▶ _DATASET CONTENT_

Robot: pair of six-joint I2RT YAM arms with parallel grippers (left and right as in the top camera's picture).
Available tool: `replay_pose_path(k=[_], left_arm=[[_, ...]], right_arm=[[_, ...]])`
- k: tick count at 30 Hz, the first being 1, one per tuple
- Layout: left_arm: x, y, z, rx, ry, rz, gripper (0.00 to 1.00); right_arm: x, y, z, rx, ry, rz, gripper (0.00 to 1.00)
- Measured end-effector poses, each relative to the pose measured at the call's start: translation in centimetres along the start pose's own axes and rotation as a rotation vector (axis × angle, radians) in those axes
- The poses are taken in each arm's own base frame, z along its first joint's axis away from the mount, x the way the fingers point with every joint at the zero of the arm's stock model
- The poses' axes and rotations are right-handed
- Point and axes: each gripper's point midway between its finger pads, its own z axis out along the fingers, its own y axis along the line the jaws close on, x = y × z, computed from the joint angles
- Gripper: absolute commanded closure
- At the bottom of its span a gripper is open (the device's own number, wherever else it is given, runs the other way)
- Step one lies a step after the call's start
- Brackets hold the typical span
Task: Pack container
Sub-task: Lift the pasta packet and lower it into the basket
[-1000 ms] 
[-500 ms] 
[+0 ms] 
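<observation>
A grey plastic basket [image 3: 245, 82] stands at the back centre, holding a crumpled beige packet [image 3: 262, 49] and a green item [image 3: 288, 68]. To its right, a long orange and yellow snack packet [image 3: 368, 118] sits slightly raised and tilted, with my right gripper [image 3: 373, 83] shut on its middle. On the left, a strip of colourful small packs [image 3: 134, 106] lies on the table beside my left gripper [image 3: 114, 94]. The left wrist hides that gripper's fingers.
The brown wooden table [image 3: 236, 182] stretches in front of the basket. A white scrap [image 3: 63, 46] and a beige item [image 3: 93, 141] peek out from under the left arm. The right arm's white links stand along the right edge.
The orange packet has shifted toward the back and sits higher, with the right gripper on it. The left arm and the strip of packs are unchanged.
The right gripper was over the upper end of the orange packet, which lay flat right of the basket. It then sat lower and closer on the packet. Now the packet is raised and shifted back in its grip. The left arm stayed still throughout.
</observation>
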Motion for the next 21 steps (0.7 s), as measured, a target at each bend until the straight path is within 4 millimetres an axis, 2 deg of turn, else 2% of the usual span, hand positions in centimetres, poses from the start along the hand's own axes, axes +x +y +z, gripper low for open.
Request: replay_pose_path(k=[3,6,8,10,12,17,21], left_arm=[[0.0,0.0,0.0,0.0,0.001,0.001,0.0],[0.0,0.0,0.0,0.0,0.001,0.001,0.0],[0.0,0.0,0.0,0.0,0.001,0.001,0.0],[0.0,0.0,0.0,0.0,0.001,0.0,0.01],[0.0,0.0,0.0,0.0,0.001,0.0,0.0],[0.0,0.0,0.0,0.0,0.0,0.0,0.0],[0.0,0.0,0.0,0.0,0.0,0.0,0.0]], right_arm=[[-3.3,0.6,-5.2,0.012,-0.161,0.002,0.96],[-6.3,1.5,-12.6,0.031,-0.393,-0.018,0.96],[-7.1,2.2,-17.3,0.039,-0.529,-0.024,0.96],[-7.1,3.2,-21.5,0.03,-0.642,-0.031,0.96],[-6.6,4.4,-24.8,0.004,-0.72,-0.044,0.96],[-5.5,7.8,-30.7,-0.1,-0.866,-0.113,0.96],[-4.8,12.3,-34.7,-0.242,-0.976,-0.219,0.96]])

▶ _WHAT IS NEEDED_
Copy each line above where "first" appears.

▶ _TASK RESPONSE_
- k: tick count at 30 Hz, the first being 1, one per tuple
- The poses are taken in each arm's own base frame, z along its first joint's axis away from the mount, x the way the fingers point with every joint at the zero of the arm's stock model

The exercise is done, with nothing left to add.